To improve batch processing performance, in the History panel,select History Options from the fly-out menu and deselect Automatically Create First Snapshot. Depending on the length of your action, you might also want to reduce the number History States in the Preferences > Performance panel. Just don’t forget to increase the number of states when you finished batch processing!
The Batch command can be recorded as part of an action to perform multiple batches in sequence. In addition, you can batch process multiple folders without reorganizing them on the hard drive – simply create aliases within a folder to the other folders you want to process, and select the Include All Subfolders option in the Batch command dialog box (or use a droplet).
You can save the steps in an Actions as a text file by pressing Control +Alt (Windows) or Command + Option (Mac) while selecting Save Actions from the Actions panel fly out menu. This is handy for reviewing or printing the contents of an Action (however, you can’t reload the text file back into Photoshop). Note that ALL of the Actions in ALL sets are printed out, so you may want to limit the number of actions you have loaded to eliminate a lot of deleting of unnecessary information.

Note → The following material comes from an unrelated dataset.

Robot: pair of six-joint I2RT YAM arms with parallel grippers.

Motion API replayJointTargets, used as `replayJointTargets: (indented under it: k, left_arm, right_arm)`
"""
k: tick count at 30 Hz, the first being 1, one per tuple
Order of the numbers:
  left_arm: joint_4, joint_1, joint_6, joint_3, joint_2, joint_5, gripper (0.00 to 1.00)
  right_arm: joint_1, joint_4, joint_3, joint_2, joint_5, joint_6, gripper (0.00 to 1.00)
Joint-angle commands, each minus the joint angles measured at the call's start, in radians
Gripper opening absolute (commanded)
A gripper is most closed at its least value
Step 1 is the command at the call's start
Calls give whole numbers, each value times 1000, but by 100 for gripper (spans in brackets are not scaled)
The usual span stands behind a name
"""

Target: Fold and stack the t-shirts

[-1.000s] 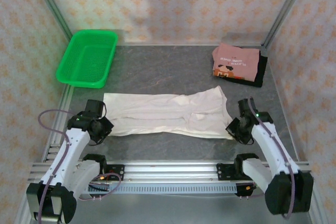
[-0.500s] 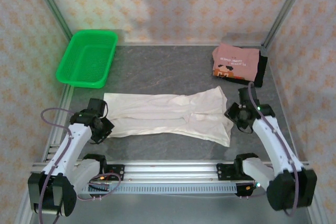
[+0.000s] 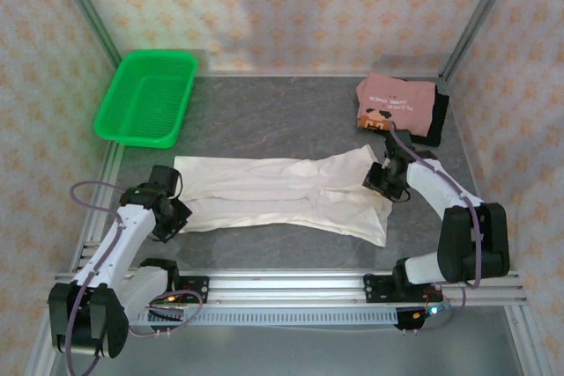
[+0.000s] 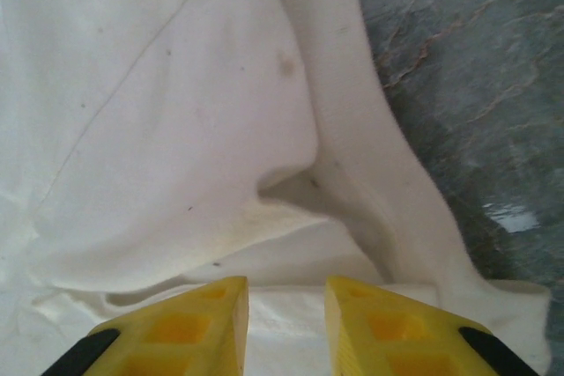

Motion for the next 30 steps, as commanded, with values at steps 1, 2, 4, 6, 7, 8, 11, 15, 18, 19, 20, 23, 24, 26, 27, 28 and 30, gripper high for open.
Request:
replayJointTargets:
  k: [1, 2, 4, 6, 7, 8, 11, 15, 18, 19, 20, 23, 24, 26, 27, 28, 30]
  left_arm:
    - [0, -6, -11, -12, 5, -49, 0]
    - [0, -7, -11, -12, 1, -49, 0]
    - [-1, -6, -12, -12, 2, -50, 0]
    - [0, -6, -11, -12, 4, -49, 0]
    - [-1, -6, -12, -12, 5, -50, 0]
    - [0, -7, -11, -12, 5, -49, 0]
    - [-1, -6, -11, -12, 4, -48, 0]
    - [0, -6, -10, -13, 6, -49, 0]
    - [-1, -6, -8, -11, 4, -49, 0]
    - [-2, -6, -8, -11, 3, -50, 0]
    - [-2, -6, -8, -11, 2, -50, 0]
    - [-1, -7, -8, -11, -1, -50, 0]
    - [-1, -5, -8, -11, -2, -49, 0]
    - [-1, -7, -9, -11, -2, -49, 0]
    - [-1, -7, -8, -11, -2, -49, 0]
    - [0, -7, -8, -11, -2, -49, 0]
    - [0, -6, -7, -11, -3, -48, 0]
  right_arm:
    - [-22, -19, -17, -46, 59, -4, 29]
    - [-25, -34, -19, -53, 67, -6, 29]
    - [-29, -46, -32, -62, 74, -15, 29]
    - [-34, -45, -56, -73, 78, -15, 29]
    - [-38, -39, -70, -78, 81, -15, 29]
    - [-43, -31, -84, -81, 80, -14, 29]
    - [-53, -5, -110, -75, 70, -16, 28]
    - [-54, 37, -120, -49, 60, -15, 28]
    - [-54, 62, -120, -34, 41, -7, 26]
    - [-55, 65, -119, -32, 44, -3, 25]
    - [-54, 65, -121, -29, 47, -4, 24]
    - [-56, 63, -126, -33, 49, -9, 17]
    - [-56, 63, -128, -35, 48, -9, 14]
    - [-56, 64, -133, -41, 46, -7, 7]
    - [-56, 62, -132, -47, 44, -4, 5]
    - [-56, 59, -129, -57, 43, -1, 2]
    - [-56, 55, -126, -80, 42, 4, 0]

In order to save an action, you must select the Set that the action is in (using the Actions panel). If there are multiple actions in the set, they will ALL be saved (this is a feature). If you only want to save a single action, drag it into it’s own lonely little set. If you have received an action from someone or want to load a saved action from one computer to another, navigate to the action using Bridge, and double click on it to load.
Option (Mac) / Alt (Win) -click the disclosure triangle next to an action to collapse or expand all components of that action. Viewing the components (or recorded setting of a command) can be especially helpful when trouble shooting actions. Another way to trouble shoot is to select the Playback Options from the Actions panel’s fly-out menu and choose Step by Step or even Pause For xx Seconds in order to watch the action play more slowly.
When recording actions that will be played back on files of various size, it might help to record the action with the Ruler Units set to Percentage However, resolution-dependent commands such as type size, feather amount, sharpening settings etc, may not work as expected when the file size changes.